> [EXERCISE DATA]:
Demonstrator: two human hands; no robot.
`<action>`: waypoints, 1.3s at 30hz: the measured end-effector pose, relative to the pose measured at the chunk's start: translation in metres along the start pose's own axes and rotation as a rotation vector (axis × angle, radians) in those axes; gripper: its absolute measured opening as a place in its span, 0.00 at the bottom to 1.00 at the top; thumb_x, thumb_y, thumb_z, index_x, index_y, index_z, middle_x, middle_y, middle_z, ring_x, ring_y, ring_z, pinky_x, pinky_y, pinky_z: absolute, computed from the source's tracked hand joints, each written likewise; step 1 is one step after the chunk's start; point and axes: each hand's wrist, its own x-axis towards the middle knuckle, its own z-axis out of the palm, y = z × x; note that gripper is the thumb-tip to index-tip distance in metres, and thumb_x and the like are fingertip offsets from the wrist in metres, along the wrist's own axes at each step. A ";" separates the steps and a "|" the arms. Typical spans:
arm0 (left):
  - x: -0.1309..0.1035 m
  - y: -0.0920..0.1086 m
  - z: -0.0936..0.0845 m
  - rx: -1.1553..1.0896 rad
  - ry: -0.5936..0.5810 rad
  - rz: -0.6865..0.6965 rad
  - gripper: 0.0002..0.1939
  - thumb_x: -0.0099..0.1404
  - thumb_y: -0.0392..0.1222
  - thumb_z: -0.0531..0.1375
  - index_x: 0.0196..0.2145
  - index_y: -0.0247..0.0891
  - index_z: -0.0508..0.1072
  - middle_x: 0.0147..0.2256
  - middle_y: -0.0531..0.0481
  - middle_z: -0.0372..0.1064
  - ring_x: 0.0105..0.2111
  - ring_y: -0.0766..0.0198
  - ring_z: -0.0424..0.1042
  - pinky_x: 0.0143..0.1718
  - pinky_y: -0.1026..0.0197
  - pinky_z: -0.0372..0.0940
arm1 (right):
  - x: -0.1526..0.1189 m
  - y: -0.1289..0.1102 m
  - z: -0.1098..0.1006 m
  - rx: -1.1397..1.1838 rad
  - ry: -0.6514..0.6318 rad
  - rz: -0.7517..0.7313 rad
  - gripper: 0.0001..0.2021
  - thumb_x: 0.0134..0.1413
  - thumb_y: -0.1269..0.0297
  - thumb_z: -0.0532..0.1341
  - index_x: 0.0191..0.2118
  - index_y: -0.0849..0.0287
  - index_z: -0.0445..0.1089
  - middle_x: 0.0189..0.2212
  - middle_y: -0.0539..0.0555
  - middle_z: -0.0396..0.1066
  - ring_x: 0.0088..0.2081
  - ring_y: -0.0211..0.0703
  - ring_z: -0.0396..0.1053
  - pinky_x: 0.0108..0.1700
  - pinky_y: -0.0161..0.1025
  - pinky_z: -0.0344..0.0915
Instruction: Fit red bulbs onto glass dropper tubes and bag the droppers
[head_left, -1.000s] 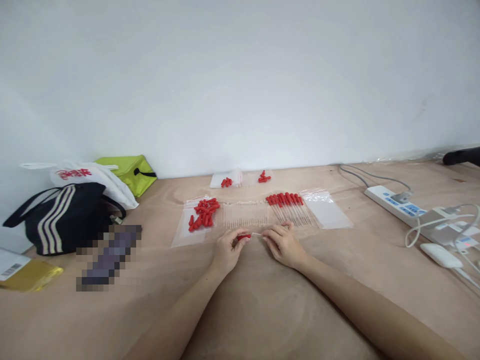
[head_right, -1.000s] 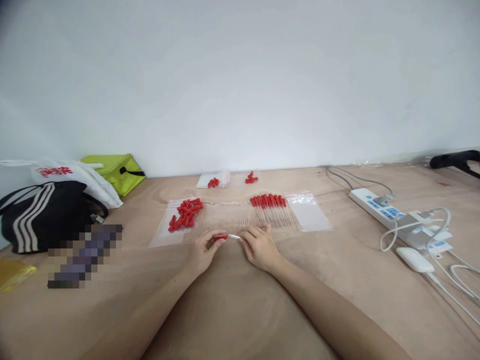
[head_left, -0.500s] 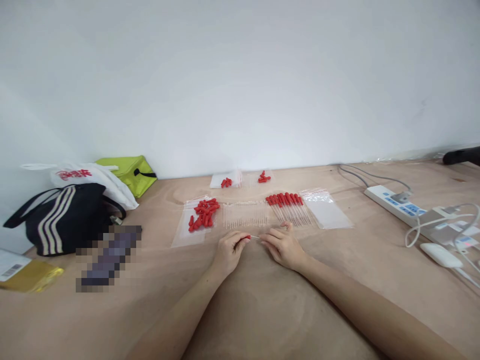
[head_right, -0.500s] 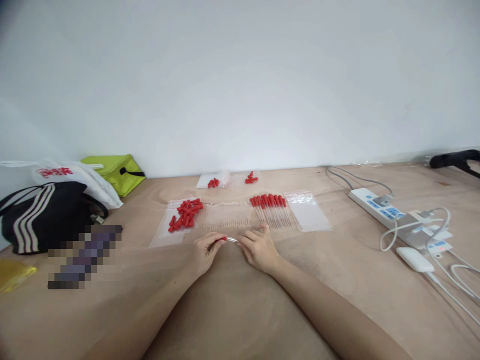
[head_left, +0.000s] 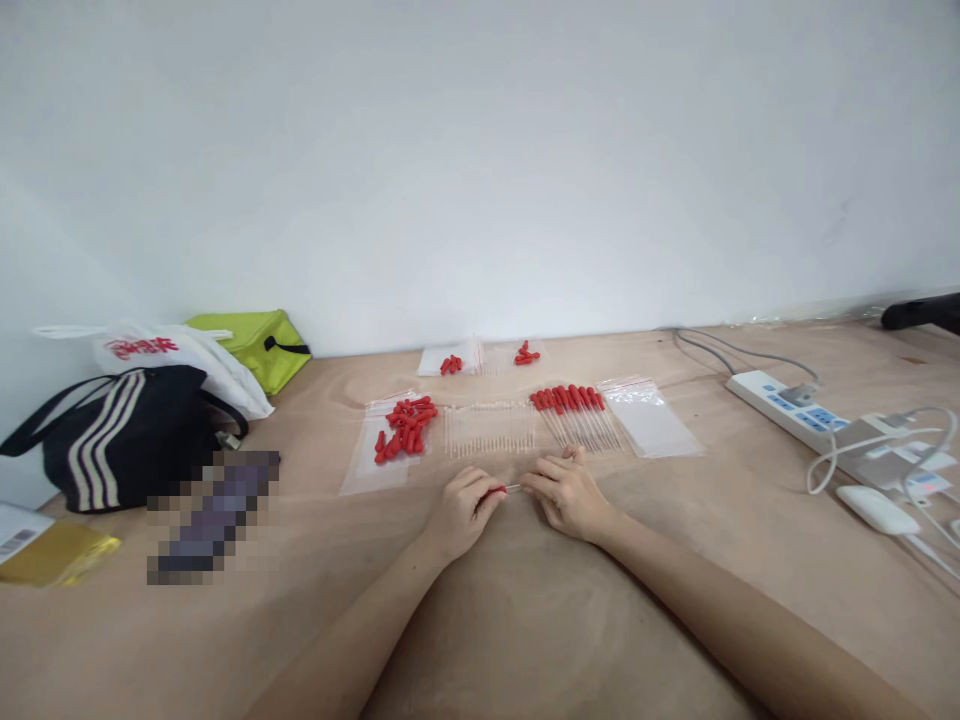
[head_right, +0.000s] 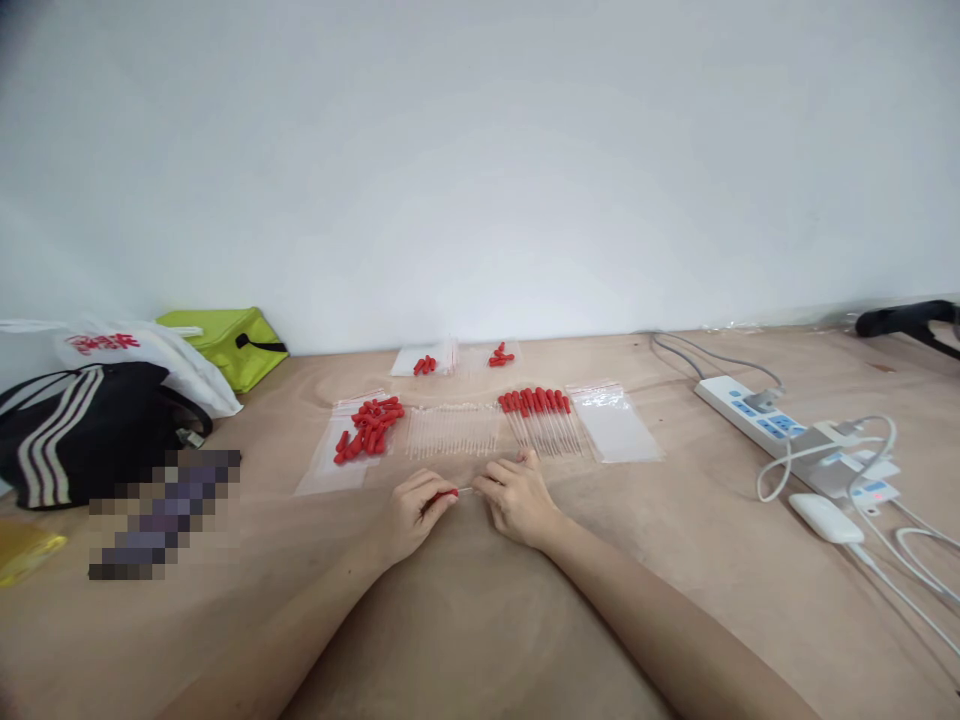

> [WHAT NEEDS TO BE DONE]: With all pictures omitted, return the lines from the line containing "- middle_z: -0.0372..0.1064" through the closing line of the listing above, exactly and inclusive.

> [EXERCISE ANSWER]:
  - middle_z: -0.0372..0.1064
  - ring_x: 0.0105..0.2111
  - ring_y: -0.0766..0.0198
  - ring_z: -0.0424..0.1042
  - pinky_x: 0.0143..0.1718
  - pinky_y: -0.1026..0.0197
  - pinky_z: -0.0372..0.0940
arm1 (right):
  - x: -0.1526..0.1189 m
  - y: -0.1289..0.1102 m
  - z: -0.1098..0.1006 m
  - rx: -1.1397..1.1838 rad
  - ry: -0.6514..0.6318 rad
  - rz: -0.7517..0.7313 rad
  - gripper: 0.0001..0.2021
  - thumb_x: 0.0134..0.1413
  - thumb_y: -0.1269..0.0297
  - thumb_z: -0.0532..0.1341
  - index_x: 0.0191..0.2118
  - index_y: -0.0849..0.0287
  - index_z: -0.0445..0.1089
  - middle_x: 0.0189..0.2212
  - middle_y: -0.0539..0.0555
  - middle_z: -0.0396..0.1066
  - ring_x: 0.0088..0.2081
  - ring_y: -0.0211..0.0703
  - ring_z: -0.0396..0.1053
  - pinky_x: 0.0108..0.1700
  - pinky_y: -0.0161..0.1025
  - pinky_z: -0.0344..0.0915
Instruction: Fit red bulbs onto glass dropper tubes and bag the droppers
[head_left, -1.000s] 
[head_right, -1.000s] 
[head_left, -0.500s] 
[head_right, -0.500s] 
[head_left, +0.000s] 
[head_right, +0.000s] 

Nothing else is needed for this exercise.